Without any pictures, the records below should be reproduced exactly.

::: MATERIAL FOR THIS EXERCISE :::

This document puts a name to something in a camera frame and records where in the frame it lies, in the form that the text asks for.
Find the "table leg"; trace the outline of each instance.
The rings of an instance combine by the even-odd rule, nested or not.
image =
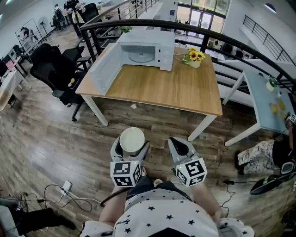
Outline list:
[[[108,121],[102,114],[102,112],[97,107],[96,103],[93,101],[91,96],[88,95],[81,95],[84,101],[87,103],[87,105],[91,108],[91,110],[94,112],[94,114],[97,116],[97,118],[101,121],[101,123],[104,126],[108,126]]]
[[[210,123],[213,122],[216,117],[216,115],[207,115],[203,119],[203,121],[197,126],[197,128],[192,132],[192,134],[190,134],[190,136],[188,137],[188,141],[192,142],[195,138],[197,138],[197,136],[201,134],[203,130],[205,130],[205,128],[209,126]]]
[[[23,70],[23,72],[28,75],[27,71],[24,69],[23,65],[18,61],[19,67]]]
[[[222,104],[225,105],[225,104],[229,101],[229,99],[231,98],[231,96],[234,94],[234,92],[235,92],[235,91],[237,90],[237,88],[240,86],[240,84],[241,84],[243,78],[244,78],[244,74],[241,73],[239,79],[237,79],[236,83],[235,83],[235,84],[233,85],[233,87],[231,88],[229,95],[228,95],[227,97],[224,98]]]
[[[29,84],[29,82],[25,79],[25,78],[23,78],[22,79],[23,81],[24,81],[24,83],[30,88],[30,90],[32,89],[32,86]]]
[[[240,133],[239,135],[237,135],[236,137],[230,139],[229,141],[227,141],[225,143],[225,146],[231,146],[234,143],[239,142],[240,140],[246,138],[247,136],[250,136],[251,134],[253,134],[254,132],[258,131],[260,129],[260,126],[258,123],[254,124],[252,127],[248,128],[247,130],[243,131],[242,133]]]

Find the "power strip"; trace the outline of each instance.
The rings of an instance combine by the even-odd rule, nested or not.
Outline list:
[[[63,185],[63,190],[61,190],[61,193],[66,196],[67,192],[70,191],[70,188],[72,187],[72,183],[70,181],[66,181]]]

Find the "white bowl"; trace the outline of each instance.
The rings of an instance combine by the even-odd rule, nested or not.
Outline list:
[[[120,135],[119,143],[126,152],[137,152],[145,143],[145,136],[141,129],[131,127]]]

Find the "shoe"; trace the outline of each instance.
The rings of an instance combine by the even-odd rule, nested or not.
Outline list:
[[[240,154],[240,152],[241,152],[240,150],[237,150],[234,155],[234,166],[237,170],[239,170],[239,168],[240,168],[239,158],[238,158],[238,155]]]
[[[143,167],[142,168],[142,177],[146,177],[147,176],[147,172],[146,169]]]
[[[238,150],[238,151],[235,152],[235,155],[234,155],[234,166],[237,169],[239,175],[244,175],[245,174],[244,173],[244,169],[245,169],[245,166],[247,165],[247,163],[246,164],[239,165],[238,155],[240,153],[241,153],[240,150]]]
[[[155,181],[153,182],[153,185],[154,185],[154,187],[156,187],[157,185],[159,185],[159,184],[161,184],[161,183],[163,183],[163,181],[160,180],[160,179],[157,179],[157,180],[155,180]]]
[[[61,219],[61,225],[65,226],[69,229],[76,230],[76,226],[72,221],[64,218],[63,216],[60,216],[60,219]]]

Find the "backpack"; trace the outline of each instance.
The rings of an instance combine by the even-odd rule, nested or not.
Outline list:
[[[57,10],[56,10],[55,15],[56,15],[56,18],[57,18],[57,19],[63,17],[62,11],[61,11],[60,9],[57,9]]]

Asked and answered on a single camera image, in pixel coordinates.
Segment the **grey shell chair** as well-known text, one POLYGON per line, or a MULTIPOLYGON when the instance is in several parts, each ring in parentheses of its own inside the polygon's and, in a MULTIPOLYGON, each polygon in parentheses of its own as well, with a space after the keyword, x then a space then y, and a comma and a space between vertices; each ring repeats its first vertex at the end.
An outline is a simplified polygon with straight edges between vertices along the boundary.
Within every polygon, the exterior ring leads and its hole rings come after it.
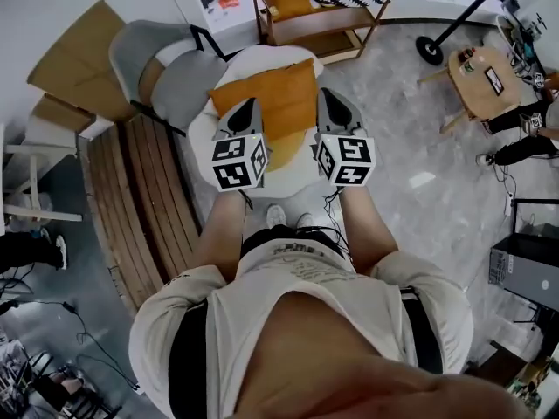
POLYGON ((185 135, 227 71, 227 56, 205 29, 194 24, 136 20, 114 37, 108 57, 127 102, 154 121, 185 135), (192 39, 196 47, 172 60, 156 79, 148 102, 141 101, 141 78, 157 53, 192 39))

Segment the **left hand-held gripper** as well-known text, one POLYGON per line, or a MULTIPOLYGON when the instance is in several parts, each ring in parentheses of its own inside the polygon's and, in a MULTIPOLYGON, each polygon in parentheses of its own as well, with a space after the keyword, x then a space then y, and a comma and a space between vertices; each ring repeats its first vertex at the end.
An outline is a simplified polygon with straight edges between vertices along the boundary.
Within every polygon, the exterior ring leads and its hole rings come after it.
POLYGON ((256 98, 242 100, 221 118, 212 144, 211 168, 220 192, 263 186, 267 149, 256 98))

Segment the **person's black shorts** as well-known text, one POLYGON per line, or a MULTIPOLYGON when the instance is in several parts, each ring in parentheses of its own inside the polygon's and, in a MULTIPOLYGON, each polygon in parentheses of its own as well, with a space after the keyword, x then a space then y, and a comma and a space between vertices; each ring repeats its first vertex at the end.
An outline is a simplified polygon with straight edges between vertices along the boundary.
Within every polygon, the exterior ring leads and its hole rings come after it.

:::

_WRITTEN SOLUTION_.
This document puts a name to something in a camera frame and records where in the frame it lies, in the form that the text asks for.
Find the "table leg"; trace the outline of each instance.
The rings of an instance combine by the even-odd rule, nested or not.
image =
Outline list:
[[[108,121],[102,114],[102,112],[97,107],[96,103],[93,101],[91,96],[88,95],[81,95],[84,101],[87,103],[87,105],[91,108],[91,110],[94,112],[94,114],[97,116],[97,118],[101,121],[101,123],[104,126],[108,126]]]
[[[210,123],[213,122],[216,117],[216,115],[207,115],[203,119],[203,121],[197,126],[197,128],[192,132],[192,134],[190,134],[190,136],[188,137],[188,141],[192,142],[195,138],[197,138],[197,136],[201,134],[203,130],[205,130],[205,128],[209,126]]]
[[[23,70],[23,72],[28,75],[27,71],[24,69],[23,65],[18,61],[19,67]]]
[[[222,104],[225,105],[225,104],[229,101],[229,99],[231,98],[231,96],[234,94],[234,92],[235,92],[235,91],[237,90],[237,88],[240,86],[240,84],[241,84],[243,78],[244,78],[244,74],[241,73],[239,79],[237,79],[236,83],[235,83],[235,84],[233,85],[233,87],[231,88],[229,95],[228,95],[227,97],[224,98]]]
[[[29,84],[29,82],[25,79],[25,78],[23,78],[22,79],[23,81],[24,81],[24,83],[30,88],[30,90],[32,89],[32,86]]]
[[[240,133],[239,135],[237,135],[236,137],[230,139],[229,141],[227,141],[225,143],[225,146],[231,146],[234,143],[239,142],[240,140],[246,138],[247,136],[250,136],[251,134],[253,134],[254,132],[258,131],[260,129],[260,126],[258,123],[254,124],[252,127],[248,128],[247,130],[243,131],[242,133]]]

Find the "power strip"; trace the outline of each instance.
The rings of an instance combine by the even-odd rule, nested or not.
Outline list:
[[[63,185],[63,190],[61,190],[61,193],[66,196],[67,192],[70,191],[70,188],[72,187],[72,183],[70,181],[66,181]]]

Find the "white bowl"; trace the outline of each instance.
The rings of an instance combine by the even-odd rule, nested or not.
Outline list:
[[[120,135],[119,143],[126,152],[137,152],[145,143],[145,136],[141,129],[131,127]]]

Find the "shoe"; trace the outline of each instance.
The rings of an instance combine by the even-odd rule, nested or not.
Outline list:
[[[240,154],[240,152],[241,152],[240,150],[237,150],[234,155],[234,166],[237,170],[239,170],[239,168],[240,168],[239,158],[238,158],[238,155]]]
[[[143,167],[142,168],[142,177],[146,177],[147,176],[147,172],[146,169]]]
[[[238,150],[238,151],[235,152],[235,155],[234,155],[234,166],[237,169],[239,175],[244,175],[245,174],[244,173],[244,169],[245,169],[245,166],[247,165],[247,163],[246,164],[239,165],[238,155],[240,153],[241,153],[240,150]]]
[[[155,181],[153,182],[153,185],[154,185],[154,187],[156,187],[157,185],[159,185],[159,184],[161,184],[161,183],[163,183],[163,181],[160,180],[160,179],[157,179],[157,180],[155,180]]]
[[[61,219],[61,225],[65,226],[69,229],[76,230],[76,226],[72,221],[64,218],[63,216],[60,216],[60,219]]]

Find the "backpack"; trace the outline of each instance.
The rings of an instance combine by the even-odd rule, nested or not.
Outline list:
[[[57,10],[56,10],[55,15],[56,15],[56,18],[57,18],[57,19],[63,17],[62,11],[61,11],[60,9],[57,9]]]

Asked and answered on a single camera image, in pixel coordinates.
Segment the **grey shell chair** as well-known text, one POLYGON per line, or a MULTIPOLYGON when the instance is in several parts, each ring in parentheses of its own inside the polygon's and, in a MULTIPOLYGON, each polygon in parentheses of its own as well, with a space after the keyword, x then a space then y, and a comma and a space between vertices; each ring repeats its first vertex at the end.
An outline is a simplified polygon with straight edges between vertices along the boundary.
Within every polygon, the exterior ring leads and its hole rings come after it.
POLYGON ((185 135, 227 71, 227 56, 205 29, 194 24, 136 20, 114 37, 108 57, 127 102, 154 121, 185 135), (192 39, 196 47, 172 60, 156 79, 148 102, 141 101, 141 78, 157 53, 192 39))

Segment the **left hand-held gripper** as well-known text, one POLYGON per line, or a MULTIPOLYGON when the instance is in several parts, each ring in parentheses of its own inside the polygon's and, in a MULTIPOLYGON, each polygon in parentheses of its own as well, with a space after the keyword, x then a space then y, and a comma and a space between vertices; each ring repeats its first vertex at the end.
An outline is a simplified polygon with straight edges between vertices along the boundary.
Within every polygon, the exterior ring leads and its hole rings come after it.
POLYGON ((256 98, 242 100, 221 118, 212 144, 211 168, 220 192, 263 186, 267 149, 256 98))

Segment the **person's black shorts** as well-known text, one POLYGON per line, or a MULTIPOLYGON when the instance is in several parts, each ring in parentheses of its own inside the polygon's and, in a MULTIPOLYGON, each polygon in parentheses of its own as well, with a space after the keyword, x then a space then y, and a comma and a space between vertices; each ring repeats its first vertex at the end.
An outline is a simplified polygon with straight edges between vertices along the boundary.
Within every polygon, the exterior ring leads and its hole rings come after it.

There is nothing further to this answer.